New developments have surfaced in both of the alleged sexual assaults that were reported last weekend. In one case, which involved a female student who reported being sexually assaulted on the morning of April 13, Security has completed its investigation and passed its findings on to the Office of the Deans. Separately, after a review of the facts of the case, the College and the student who alleged she was sexually assaulted in the fall have stated that the student no longer considers the incident a sexual assault.
“We’ve conducted all our interviews, said Dave Boyer, associate director of Security. “The Security phase is complete and our findings have been handed over to the deans.”
“I would say we have a fairly clear indication of what happened,” Boyer said, adding that the investigation has identified the assailant and the incident is still considered a sexual assault.
The assault was first reported to security on the evening of April 13 at 10:20 p.m. Security received a call from a female student who wanted to speak with the dean on call regarding a sexual assault. The dean on call was alerted by Security of the student’s request and a Sexual Assault Response Team (SART) member was activated to assist the student. At 6:00 a.m. the following day, Boyer was alerted by Ruth Harrison, the on-call SART member and director of health services, that the Williamstown Police Department (WPD) should be notified that a sexual assault had occurred.
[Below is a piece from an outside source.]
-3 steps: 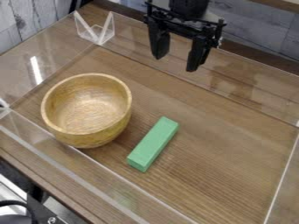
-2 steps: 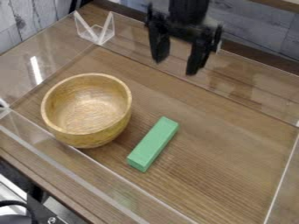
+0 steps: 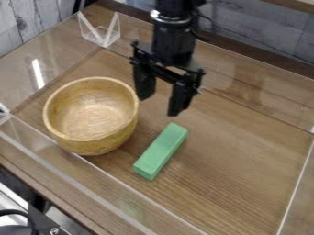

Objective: Put green object into wooden bowl

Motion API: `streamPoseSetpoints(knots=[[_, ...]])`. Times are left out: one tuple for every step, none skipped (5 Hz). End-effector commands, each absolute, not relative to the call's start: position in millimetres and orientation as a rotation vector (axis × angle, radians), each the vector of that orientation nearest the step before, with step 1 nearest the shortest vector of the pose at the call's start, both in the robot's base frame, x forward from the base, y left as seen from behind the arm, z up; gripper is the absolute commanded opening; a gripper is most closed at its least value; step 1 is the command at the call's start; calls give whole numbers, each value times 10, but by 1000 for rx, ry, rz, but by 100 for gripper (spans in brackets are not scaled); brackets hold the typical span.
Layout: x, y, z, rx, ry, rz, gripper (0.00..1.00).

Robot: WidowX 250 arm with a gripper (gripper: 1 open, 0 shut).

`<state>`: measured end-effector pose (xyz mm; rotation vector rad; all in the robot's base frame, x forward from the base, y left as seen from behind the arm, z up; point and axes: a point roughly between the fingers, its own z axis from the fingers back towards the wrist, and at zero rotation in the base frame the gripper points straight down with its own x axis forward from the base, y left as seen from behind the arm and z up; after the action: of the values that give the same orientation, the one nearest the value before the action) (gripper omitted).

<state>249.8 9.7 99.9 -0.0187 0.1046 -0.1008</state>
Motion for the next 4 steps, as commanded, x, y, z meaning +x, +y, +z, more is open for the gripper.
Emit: streamPoseSetpoints(knots=[[2360,112,960,-11,30,-26,100],[2274,89,786,-11,-4,47,100],[2252,77,680,-8,-60,29,100],[2262,53,622,-16,-85,13,100]])
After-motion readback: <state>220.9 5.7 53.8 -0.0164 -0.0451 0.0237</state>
Although the WPD is in possession of a rape kit, no charges have been filed by the survivor. Boyer said that there is also no indication that charges will be filed.
In a separate investigation, the alleged sexual assault that occurred sometime in the fall has proven false, according to an all-campus e-mail from Nancy Roseman, dean of the College.
“Upon further investigation the incident from last fall, which came to light this past weekend, has now been determined not to be one of sexual assault and the female student has stated clearly the she does not consider it to have been a sexual assault,” Roseman wrote.
The e-mail is the second one that has been sent to students in the past year retracting earlier reports to the campus. On Sept. 23, a female student reported being assaulted in her room, an allegation that the Williamstown Police Department (WPD) found to be false. Students, faculty and staff were alerted of the assault via all-campus e-mail and then later informed of the WPD’s findings via another e-mail.
Although the College has informed the community of two incidents which have since proven not to have happened as reported, Boyer said that the College still has a responsibility to inform the community in a timely manner of serious incidents, even if the investigation is incomplete. “We do have an obligation to notify the community. . .. Some of these investigations take one or two weeks,” Boyer said. He also noted that the College is required by law to report serious incidents to students in a timely manner.
Both Roseman and Boyer said that the College should err on the side of caution when given reason to believe a sexual assault has occurred. If a serial rapist were present on campus, for instance, Boyer said, the College would have a serious problem if it did not report that fact to the community.